Scythian Neapolis Ruins
The ancient ruins of an extinguished city amidst the bustle of a modern one.
Driven south by the Sarmatian tribes, the Scythians hung their hats on the banks of the Salhyr River near the end of the 3rd century BCE, hoping to enjoy their new empire for centuries to come. They called it Neapolis, and it enjoyed six more centuries before it perished.
In a short time the city evolved into an influential trade hub, successful farming and crafts center with a strong Greek influence when it came to culture and architecture. While the settlement was certainly sophisticated in many ways, the Scythians were considered barbarians, assumedly due to their affection for decapitating their enemies and drinking their blood. It was the best of times, it was the worst of times…

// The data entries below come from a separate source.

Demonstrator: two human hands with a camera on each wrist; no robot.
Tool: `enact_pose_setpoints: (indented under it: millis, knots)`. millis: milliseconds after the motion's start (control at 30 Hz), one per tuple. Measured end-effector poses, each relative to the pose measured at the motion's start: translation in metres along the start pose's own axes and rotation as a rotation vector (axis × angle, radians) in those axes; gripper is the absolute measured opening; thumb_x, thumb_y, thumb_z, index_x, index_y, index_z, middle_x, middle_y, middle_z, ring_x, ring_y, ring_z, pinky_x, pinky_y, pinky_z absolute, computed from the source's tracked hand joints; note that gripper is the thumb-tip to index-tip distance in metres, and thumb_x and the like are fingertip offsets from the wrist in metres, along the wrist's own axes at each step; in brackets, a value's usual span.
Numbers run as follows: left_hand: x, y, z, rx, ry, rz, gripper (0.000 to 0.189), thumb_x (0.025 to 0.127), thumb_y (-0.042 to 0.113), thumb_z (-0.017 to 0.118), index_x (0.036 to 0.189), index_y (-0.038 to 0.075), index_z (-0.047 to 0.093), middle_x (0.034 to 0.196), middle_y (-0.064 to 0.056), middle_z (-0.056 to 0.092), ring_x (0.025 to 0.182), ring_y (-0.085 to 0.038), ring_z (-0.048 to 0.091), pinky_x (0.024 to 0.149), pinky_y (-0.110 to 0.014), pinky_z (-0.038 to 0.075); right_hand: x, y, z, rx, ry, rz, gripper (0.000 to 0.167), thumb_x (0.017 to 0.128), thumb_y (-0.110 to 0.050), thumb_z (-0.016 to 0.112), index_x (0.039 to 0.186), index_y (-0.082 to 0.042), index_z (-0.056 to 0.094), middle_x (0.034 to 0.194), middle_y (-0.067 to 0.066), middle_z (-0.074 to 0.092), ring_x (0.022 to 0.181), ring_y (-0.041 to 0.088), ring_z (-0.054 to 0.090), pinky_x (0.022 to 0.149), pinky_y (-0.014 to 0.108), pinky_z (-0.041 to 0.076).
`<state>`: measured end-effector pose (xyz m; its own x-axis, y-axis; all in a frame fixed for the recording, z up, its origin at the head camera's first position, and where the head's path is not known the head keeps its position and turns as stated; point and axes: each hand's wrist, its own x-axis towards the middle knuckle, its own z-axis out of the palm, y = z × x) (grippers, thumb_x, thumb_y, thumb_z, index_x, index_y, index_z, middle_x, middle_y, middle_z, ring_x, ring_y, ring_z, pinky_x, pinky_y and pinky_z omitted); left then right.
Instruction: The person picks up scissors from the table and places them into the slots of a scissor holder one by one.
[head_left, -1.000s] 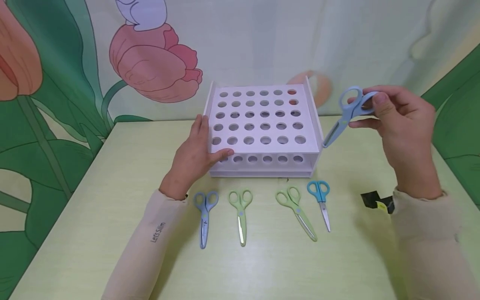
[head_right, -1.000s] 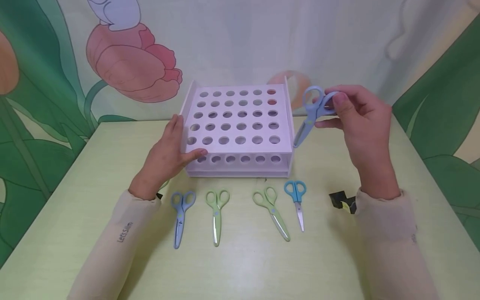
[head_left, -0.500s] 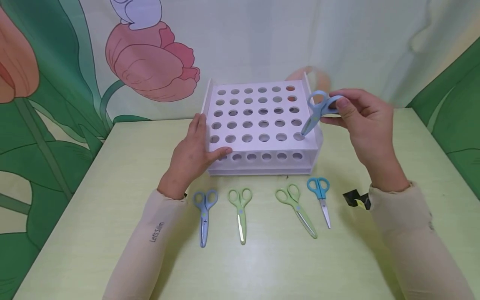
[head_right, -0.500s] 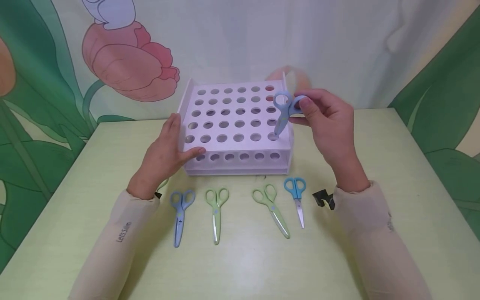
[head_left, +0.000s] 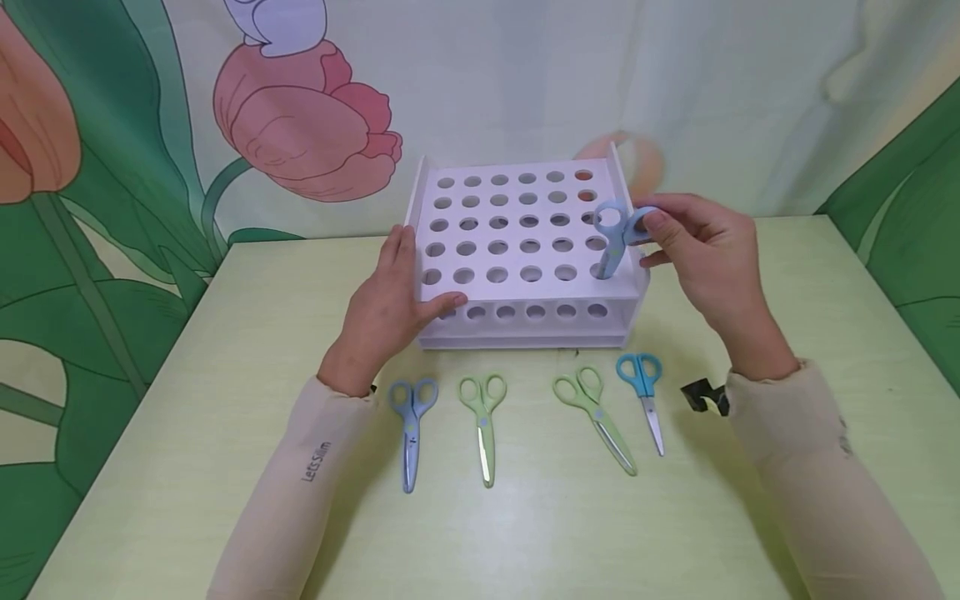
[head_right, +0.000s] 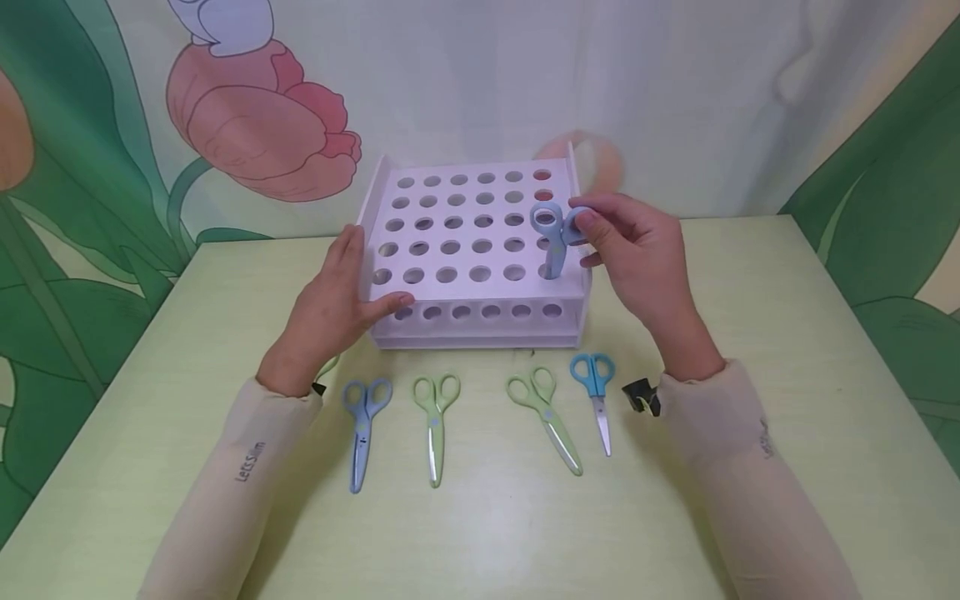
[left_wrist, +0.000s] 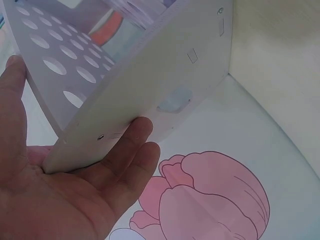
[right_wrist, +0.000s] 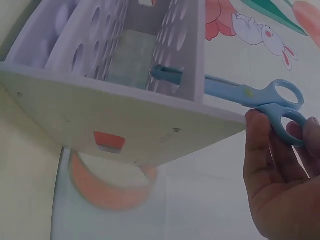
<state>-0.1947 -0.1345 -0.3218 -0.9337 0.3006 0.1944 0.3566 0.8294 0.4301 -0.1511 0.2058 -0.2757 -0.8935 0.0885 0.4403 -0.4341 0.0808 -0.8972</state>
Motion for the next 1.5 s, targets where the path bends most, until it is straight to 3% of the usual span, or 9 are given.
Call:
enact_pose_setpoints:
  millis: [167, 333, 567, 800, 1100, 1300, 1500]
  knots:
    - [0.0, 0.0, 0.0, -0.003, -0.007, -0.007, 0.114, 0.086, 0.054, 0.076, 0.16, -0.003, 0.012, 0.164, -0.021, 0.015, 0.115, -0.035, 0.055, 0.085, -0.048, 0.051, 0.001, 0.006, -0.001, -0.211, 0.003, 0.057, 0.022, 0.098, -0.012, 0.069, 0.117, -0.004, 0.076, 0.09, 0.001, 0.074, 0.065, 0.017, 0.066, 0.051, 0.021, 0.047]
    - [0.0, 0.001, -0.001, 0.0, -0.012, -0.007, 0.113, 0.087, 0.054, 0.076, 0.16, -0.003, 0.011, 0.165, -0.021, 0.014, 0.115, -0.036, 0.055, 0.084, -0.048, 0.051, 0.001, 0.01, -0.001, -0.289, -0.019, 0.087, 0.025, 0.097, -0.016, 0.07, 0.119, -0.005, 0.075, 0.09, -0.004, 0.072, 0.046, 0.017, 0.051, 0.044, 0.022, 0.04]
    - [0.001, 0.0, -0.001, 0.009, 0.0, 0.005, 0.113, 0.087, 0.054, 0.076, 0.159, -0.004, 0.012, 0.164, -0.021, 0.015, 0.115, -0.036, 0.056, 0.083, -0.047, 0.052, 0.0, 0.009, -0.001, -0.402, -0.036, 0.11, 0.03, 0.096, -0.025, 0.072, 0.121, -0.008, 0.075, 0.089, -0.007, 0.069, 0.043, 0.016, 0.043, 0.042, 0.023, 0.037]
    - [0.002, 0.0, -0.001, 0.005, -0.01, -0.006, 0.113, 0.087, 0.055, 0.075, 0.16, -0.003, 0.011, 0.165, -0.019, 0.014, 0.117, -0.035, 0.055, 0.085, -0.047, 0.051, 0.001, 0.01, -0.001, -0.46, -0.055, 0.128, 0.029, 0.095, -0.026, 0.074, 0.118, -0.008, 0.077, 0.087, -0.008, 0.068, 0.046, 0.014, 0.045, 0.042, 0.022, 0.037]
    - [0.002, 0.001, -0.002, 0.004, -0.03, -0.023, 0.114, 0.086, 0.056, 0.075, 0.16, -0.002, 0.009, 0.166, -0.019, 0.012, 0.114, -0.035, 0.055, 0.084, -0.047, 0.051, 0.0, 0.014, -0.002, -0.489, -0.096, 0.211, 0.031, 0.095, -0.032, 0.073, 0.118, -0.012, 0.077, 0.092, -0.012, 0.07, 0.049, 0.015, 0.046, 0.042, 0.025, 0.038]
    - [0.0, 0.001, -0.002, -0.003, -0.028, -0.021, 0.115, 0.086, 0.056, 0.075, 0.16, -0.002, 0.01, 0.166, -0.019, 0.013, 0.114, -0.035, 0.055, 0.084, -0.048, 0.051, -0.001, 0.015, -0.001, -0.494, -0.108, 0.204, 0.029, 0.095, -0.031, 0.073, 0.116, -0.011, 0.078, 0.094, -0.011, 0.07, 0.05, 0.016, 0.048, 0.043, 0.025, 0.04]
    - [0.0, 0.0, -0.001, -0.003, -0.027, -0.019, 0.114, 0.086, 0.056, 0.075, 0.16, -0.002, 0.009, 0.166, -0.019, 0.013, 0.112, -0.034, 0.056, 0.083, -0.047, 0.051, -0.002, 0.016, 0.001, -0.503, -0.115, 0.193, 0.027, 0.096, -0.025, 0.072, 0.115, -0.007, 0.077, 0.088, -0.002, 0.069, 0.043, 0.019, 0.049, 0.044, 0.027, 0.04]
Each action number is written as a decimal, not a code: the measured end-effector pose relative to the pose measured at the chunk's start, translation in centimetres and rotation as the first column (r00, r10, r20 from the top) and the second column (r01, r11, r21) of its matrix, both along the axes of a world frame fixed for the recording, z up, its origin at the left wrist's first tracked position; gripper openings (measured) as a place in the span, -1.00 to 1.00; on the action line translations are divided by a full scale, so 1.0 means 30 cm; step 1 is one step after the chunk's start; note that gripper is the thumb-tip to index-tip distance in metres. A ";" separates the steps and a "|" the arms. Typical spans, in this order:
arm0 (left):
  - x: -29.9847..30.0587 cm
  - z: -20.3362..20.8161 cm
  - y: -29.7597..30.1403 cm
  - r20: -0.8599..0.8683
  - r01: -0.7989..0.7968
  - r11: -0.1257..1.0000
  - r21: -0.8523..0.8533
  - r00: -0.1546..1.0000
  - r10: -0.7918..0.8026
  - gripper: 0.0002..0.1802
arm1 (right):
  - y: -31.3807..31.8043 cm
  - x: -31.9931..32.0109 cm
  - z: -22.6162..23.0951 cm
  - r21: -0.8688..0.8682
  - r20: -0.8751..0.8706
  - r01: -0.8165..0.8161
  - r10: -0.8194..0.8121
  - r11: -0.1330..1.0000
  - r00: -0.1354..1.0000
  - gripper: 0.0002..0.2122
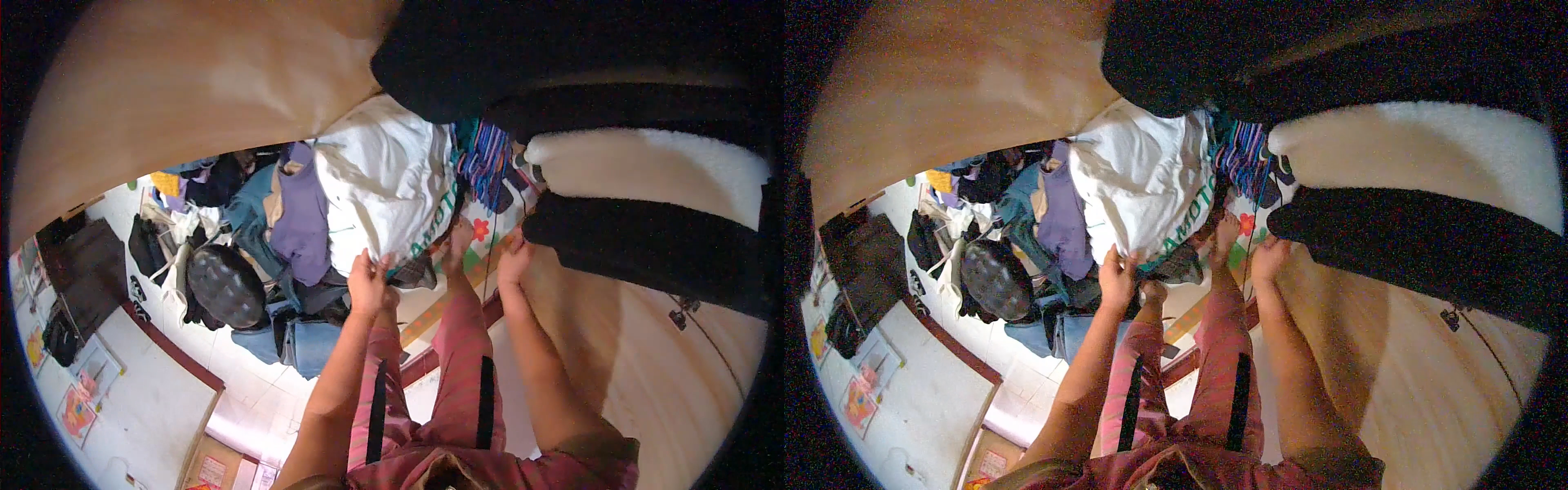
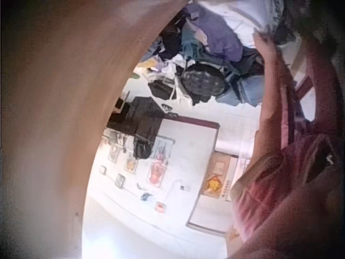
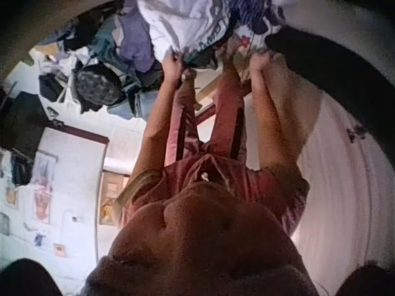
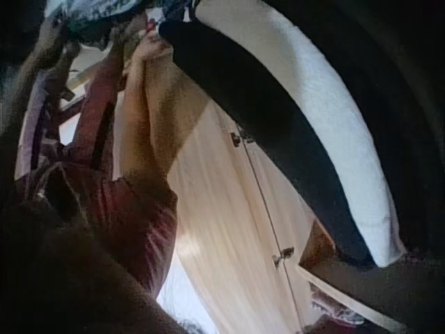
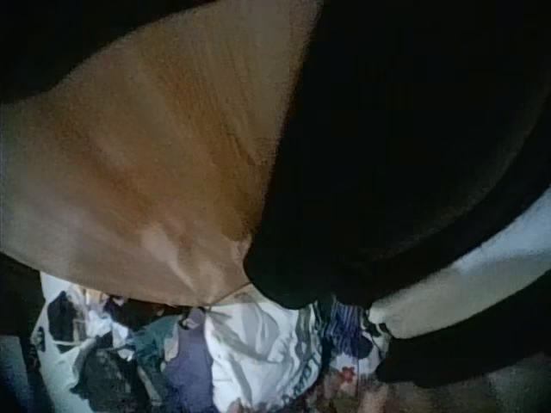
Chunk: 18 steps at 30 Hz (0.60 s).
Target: The person hangs several pieces of clothing including shirts, a sweatshirt, and a light jacket on hangers and places them in a closet.
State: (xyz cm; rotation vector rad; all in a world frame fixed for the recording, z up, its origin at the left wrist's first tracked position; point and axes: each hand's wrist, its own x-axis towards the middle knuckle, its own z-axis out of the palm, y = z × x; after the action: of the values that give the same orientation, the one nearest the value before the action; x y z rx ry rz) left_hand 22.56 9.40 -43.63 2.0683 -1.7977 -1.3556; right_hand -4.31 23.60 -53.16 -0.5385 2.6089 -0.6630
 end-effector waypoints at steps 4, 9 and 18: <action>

Despite their connection to Greek culture, there was no love lost between the Scythians and the neighboring Greek settlement of Chersonese, who they constantly battled with. Due to this ongoing spat, the embattled city was surrounded by sturdy defensive walls, though unfortunately they were not sturdy enough, and after a successful attack by the Greeks, Neapolis burned.
A tenacious people, the Scythians dug deep into their warrior roots and rebuilt, the stone walls of Neapolis grew higher and stronger. The revival of the city was successful, and the civilization remained viable until somewhere around 3rd century CE. At the end of their reign, they suffered the same ill fate of so many others–being in the path of the military maelstrom that was the Goths and later the Huns, whose aggressive migration steamrolled them out of existence for good.
Where Scythian Neapolis once stood, the busy city of Simferopol (home to the longest trolleybus route in the world) currently thrives as the hub of modern day Crimea. Echoes of the ancient people that once were, can be found in the outskirts of town, its sturdy defense walls one of the few remains left standing, but it’s what lies under the dead city that is truly wondrous.
During excavation, a sprawling mausoleum was uncovered. In more than 70 dig spots, the mausoleum appeared, and soon its most prominent occupants were unearthed–the final rulers of Neopolis, King Scylurus, accompanied by his queen.